Aim of the task: Give again, exactly as written, the lines of the records below from the line with "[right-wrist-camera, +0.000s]" to the line with "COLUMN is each". Both end lines count; pictures do not.

──────── Extracted records

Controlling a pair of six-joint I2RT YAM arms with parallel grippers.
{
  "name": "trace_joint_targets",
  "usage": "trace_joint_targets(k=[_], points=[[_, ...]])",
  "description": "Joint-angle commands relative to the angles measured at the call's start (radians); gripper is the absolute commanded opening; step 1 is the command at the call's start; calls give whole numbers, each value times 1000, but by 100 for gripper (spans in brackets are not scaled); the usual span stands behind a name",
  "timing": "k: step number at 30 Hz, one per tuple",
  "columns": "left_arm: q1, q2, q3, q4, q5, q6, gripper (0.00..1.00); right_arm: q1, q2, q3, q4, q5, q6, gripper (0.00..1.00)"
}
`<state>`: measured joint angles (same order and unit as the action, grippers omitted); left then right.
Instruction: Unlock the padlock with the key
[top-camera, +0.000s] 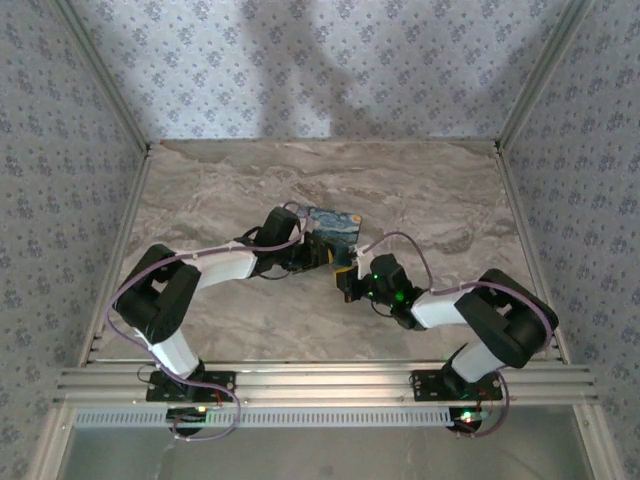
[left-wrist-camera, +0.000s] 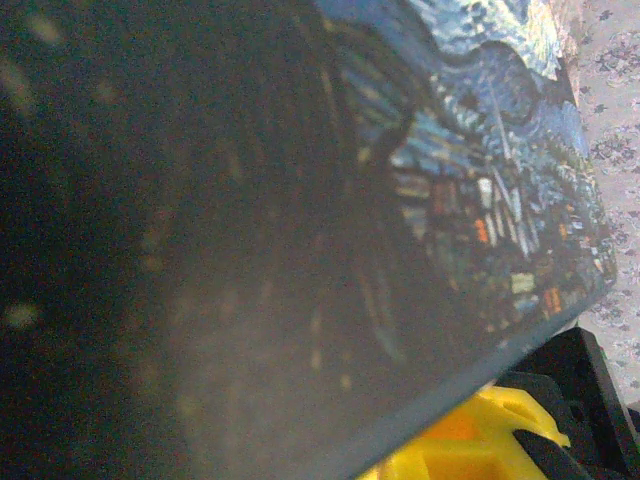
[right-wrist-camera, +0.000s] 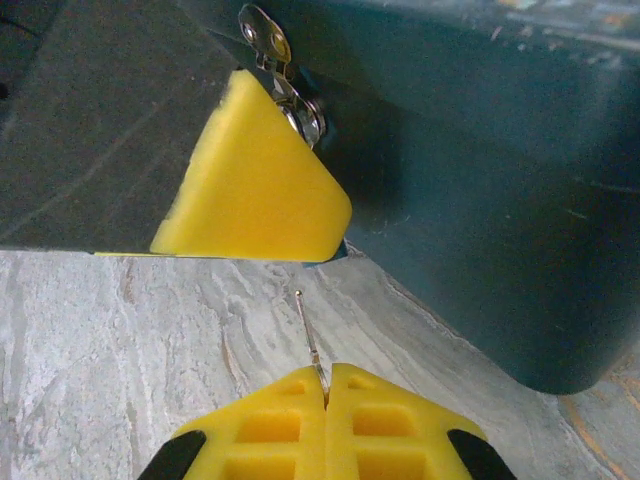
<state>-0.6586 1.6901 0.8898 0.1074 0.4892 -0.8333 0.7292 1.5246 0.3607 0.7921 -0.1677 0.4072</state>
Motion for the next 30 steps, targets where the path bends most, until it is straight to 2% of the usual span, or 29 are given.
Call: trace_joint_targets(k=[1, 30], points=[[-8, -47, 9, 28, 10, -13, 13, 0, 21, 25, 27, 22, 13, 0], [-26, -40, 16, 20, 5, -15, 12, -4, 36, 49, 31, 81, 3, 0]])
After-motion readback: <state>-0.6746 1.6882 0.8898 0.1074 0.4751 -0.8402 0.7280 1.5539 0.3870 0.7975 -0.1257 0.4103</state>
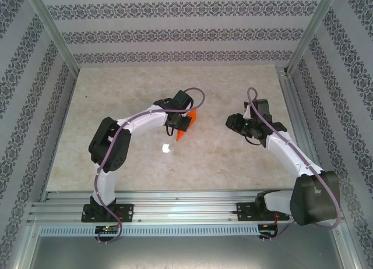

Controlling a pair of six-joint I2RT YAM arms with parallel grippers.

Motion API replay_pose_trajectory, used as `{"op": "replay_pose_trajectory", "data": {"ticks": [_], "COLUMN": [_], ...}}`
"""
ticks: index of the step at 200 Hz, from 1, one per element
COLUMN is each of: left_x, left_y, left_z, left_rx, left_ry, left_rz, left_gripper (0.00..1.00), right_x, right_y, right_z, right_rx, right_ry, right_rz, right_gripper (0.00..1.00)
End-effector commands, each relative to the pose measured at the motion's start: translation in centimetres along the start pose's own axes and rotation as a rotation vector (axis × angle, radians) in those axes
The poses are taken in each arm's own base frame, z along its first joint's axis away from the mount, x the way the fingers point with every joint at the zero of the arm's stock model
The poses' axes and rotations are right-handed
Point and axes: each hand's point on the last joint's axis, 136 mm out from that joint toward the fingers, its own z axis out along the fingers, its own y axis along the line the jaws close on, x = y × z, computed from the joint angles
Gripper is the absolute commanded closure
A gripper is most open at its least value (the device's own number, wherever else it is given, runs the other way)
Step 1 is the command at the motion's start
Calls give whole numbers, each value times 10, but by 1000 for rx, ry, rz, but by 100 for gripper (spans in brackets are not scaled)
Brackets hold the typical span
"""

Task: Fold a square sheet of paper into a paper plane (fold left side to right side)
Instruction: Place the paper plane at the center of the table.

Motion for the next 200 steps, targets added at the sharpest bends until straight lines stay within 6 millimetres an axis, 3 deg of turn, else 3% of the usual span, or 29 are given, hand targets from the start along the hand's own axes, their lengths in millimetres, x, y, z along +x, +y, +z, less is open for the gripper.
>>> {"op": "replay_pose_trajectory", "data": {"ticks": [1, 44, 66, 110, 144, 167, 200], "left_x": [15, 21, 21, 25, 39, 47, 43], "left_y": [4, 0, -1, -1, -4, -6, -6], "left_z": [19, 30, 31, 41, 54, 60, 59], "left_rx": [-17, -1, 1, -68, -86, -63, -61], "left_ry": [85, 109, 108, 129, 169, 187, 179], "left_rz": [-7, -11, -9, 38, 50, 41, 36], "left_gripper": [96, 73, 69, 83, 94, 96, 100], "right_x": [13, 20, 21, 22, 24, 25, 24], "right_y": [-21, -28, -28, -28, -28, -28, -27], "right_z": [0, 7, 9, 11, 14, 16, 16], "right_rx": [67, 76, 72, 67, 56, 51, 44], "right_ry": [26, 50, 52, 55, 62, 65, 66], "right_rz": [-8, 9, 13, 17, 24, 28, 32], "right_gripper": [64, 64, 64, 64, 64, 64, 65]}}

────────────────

Reply:
[right-wrist-camera, +0.000s] 
<state>-0.6586 1.6901 0.8898 0.1074 0.4892 -0.8333 0.7292 1.5246 0.3607 0.7921 -0.1677 0.4072</state>
Motion for the next 30 steps, targets where the path bends most, until it is straight to 2% of the usual span, or 29 are given.
Call: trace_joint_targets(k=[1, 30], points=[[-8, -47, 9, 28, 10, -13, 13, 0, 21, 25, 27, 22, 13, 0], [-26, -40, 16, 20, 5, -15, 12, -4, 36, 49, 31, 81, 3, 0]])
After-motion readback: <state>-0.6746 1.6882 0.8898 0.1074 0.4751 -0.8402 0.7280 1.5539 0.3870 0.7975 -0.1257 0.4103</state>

Controlling a pair of six-joint I2RT YAM arms with parallel grippers.

Motion API replay_pose_trajectory, used as `{"op": "replay_pose_trajectory", "data": {"ticks": [_], "COLUMN": [_], ...}}`
"""
ticks: index of the step at 200 Hz, from 1, one per element
COLUMN is each of: left_x, left_y, left_z, left_rx, left_ry, left_rz, left_gripper (0.00..1.00), right_x, right_y, right_z, right_rx, right_ry, right_rz, right_gripper (0.00..1.00)

The answer is complete, and the exercise is done.